** What you should do **
Where the records below reach the line containing "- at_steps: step", start transcribing, and end with the line containing "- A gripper", exactly and with nothing else added.

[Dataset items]
--- START ---

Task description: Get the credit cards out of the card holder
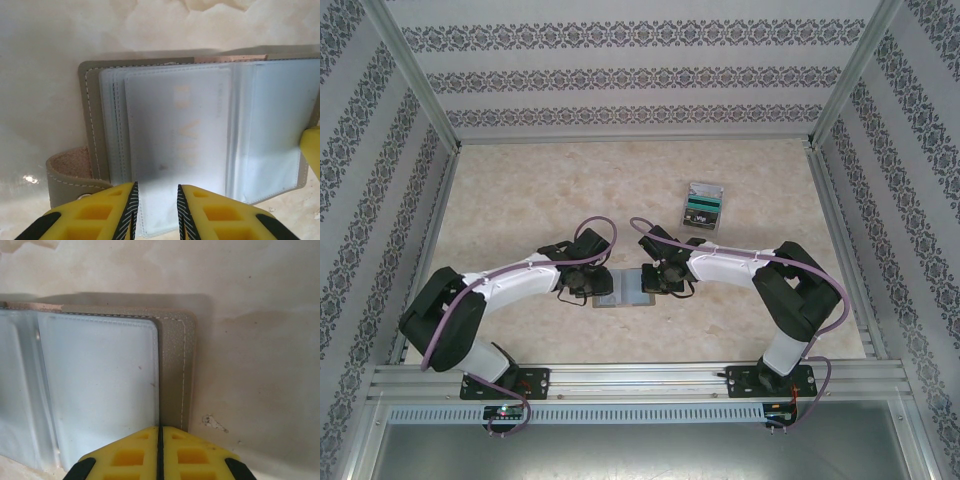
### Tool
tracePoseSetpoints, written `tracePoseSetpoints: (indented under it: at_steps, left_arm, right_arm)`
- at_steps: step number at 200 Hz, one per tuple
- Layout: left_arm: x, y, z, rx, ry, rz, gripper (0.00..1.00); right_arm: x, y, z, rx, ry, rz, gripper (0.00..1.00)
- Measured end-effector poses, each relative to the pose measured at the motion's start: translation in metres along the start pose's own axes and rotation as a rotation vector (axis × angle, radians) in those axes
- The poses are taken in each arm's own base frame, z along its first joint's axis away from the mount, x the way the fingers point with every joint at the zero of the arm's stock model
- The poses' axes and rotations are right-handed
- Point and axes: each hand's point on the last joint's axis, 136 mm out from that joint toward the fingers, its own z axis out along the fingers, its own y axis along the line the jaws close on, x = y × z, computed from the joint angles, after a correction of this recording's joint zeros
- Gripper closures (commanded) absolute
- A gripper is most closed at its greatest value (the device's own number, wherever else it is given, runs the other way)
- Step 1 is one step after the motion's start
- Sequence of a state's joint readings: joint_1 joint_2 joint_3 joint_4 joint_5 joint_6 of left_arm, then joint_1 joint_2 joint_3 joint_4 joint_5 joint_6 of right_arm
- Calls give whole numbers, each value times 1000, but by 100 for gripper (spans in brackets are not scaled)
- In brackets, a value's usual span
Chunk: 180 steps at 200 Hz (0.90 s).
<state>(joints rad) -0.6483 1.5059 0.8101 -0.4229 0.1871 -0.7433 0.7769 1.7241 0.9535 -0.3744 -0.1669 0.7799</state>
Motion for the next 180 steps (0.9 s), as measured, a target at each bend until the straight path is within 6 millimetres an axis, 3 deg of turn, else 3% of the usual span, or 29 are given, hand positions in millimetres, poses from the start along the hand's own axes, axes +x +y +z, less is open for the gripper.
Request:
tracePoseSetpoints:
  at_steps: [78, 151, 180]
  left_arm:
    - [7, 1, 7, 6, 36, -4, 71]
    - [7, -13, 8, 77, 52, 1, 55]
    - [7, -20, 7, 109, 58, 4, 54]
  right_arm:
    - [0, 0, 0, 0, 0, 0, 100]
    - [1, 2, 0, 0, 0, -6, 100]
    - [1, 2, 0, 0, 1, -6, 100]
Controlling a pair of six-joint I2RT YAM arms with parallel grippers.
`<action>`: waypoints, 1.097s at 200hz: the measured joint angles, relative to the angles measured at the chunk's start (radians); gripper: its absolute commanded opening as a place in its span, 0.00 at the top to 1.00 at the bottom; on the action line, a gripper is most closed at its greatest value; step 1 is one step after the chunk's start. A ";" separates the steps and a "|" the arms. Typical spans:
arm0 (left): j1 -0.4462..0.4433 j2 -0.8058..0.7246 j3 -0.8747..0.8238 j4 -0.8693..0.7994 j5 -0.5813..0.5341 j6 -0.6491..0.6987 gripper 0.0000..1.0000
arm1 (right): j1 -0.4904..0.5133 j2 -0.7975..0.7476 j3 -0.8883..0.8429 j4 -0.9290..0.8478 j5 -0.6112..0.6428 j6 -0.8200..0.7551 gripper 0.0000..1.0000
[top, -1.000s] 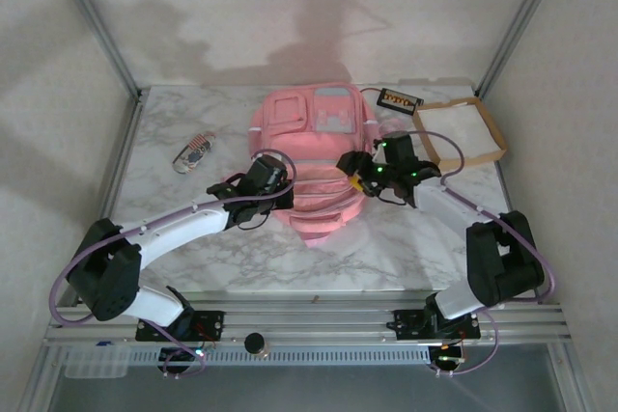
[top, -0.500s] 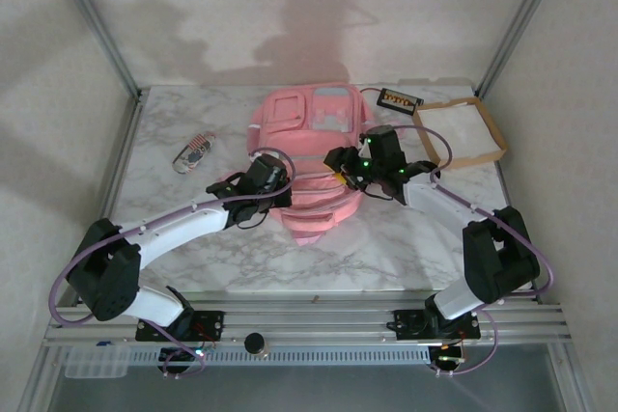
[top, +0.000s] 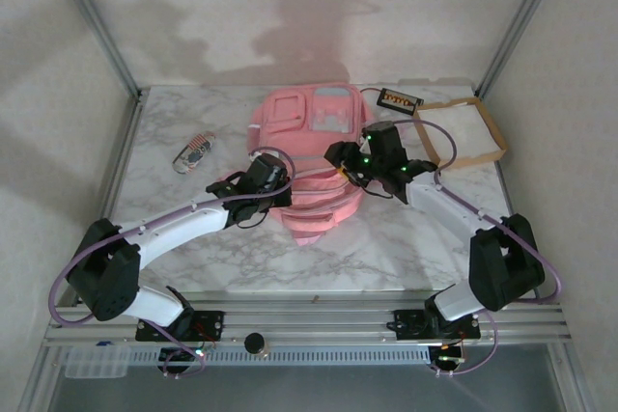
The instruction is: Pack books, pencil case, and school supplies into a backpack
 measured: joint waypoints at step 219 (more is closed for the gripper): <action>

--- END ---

** Response area **
- at_steps: step number at 200 Hz, one per tuple
- Layout: left_arm: x, y, z, rx, ry, rz, gripper (0.00..1.00); right_arm: x, y, z, rx, ry, rz, gripper (0.00..1.00)
- Measured end-effector poses, each relative to the pose measured at the motion's start: translation in metres along the start pose's own axes and rotation as a rotation vector (axis × angle, radians) in those axes
- The poses are taken in each arm's own base frame, z along its first joint's axis away from the mount, x the way the fingers point with every joint at the zero of the arm's stock model
- The poses' axes and rotations are right-handed
- Point and axes: each hand's point on the last joint's axis, 136 mm out from that joint toward the fingers, its own z axis out along the fingers, its own y axis along the line the jaws close on, x = y × z, computed from the joint angles, after a correction of this recording's joint zeros
- Gripper closures (commanded) absolute
- A gripper is most closed at its greatest value (the device's own number, wherever else it is given, runs the other way)

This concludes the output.